What you are asked to do
What you need to produce from the material below is an exact transcription of the lines from the one with "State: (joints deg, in" through the one with "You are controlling", both included, and no other line.
========
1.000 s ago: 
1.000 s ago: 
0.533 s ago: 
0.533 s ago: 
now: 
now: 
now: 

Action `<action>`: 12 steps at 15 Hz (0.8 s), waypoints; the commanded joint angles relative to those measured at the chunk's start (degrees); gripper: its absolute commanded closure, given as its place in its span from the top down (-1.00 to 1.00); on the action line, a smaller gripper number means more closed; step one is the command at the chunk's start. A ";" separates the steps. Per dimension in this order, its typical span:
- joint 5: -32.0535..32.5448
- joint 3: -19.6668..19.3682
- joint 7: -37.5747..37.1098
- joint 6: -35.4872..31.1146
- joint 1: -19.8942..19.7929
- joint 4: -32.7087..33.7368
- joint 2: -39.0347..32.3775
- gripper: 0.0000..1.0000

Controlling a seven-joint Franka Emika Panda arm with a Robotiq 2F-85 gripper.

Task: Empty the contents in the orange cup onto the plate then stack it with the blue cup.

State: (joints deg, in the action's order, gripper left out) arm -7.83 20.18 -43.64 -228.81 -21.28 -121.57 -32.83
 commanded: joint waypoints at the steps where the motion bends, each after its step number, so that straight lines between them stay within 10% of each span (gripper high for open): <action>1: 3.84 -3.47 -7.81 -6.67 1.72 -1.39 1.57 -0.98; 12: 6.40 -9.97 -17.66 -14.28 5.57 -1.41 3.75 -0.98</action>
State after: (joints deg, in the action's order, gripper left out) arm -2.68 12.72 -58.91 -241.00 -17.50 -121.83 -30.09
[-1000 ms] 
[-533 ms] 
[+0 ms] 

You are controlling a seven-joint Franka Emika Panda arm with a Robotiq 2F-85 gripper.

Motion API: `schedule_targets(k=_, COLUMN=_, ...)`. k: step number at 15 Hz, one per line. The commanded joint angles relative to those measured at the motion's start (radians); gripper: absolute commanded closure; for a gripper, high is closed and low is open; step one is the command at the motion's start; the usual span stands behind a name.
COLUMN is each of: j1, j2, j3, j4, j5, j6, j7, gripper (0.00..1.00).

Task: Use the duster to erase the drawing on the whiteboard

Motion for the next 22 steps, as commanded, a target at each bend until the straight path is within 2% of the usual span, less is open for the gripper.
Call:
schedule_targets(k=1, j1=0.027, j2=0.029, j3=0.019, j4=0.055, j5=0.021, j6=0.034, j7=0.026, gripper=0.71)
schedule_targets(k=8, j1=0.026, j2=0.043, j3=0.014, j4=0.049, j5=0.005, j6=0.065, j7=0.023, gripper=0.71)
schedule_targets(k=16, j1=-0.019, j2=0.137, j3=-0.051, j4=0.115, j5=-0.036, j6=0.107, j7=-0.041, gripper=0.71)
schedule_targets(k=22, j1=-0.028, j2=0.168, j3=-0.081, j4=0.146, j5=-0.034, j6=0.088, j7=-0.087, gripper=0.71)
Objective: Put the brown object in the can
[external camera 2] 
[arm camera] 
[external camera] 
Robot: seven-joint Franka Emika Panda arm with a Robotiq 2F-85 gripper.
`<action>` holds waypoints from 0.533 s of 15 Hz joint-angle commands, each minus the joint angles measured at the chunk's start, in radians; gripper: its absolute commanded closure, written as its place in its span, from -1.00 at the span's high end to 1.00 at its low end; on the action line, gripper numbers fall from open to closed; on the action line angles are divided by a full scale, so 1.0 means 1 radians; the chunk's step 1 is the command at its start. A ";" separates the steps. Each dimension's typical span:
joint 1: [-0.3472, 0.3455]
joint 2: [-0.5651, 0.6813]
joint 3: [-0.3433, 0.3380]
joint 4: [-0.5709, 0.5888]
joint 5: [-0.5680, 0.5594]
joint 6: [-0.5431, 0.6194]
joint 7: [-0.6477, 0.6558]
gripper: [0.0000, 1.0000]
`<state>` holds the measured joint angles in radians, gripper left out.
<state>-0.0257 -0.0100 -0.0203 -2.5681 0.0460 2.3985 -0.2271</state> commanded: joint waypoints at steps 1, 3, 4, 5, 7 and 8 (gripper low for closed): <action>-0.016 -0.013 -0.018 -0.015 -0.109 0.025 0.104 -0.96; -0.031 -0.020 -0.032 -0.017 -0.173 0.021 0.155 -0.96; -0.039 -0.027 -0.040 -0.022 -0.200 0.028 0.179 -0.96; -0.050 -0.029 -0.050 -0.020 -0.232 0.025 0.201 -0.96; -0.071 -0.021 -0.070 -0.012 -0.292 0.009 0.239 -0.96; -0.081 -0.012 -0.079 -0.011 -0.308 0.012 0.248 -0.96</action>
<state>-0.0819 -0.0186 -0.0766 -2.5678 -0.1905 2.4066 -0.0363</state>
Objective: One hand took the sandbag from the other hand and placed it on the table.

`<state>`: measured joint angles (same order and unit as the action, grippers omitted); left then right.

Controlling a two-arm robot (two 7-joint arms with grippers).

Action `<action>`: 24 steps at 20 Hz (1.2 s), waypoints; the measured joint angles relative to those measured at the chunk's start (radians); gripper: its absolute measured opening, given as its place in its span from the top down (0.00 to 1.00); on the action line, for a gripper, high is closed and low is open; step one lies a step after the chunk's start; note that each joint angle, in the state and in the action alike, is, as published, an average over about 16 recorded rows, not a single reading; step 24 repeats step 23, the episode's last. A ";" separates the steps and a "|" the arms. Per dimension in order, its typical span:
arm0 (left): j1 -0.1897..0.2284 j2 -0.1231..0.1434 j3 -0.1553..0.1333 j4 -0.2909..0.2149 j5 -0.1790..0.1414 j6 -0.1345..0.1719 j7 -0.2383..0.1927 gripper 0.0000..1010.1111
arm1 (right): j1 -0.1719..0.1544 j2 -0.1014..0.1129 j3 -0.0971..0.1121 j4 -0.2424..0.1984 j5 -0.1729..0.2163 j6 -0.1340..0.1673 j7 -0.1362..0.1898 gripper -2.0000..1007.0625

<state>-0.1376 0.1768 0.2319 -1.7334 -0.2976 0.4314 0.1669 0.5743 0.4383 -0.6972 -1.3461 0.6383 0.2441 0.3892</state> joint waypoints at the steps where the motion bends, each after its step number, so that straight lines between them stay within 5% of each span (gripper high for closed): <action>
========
Answer to this exercise
State: (joints deg, in the action's order, gripper left out) arm -7.83 20.18 -43.64 -228.81 -21.28 -121.57 -32.83
 commanded: joint waypoints at the steps where the motion bends, each after its step number, so that straight lines between them stay within 10% of each span (gripper high for open): <action>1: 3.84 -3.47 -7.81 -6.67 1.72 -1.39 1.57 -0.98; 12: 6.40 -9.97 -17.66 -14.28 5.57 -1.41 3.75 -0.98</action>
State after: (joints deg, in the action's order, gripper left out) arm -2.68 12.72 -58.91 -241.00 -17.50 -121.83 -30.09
[-1000 ms] 
[-533 ms] 
[+0 ms] 

You are controlling a seven-joint Franka Emika Panda arm with a Robotiq 2F-85 gripper.

This exercise has nothing more to it.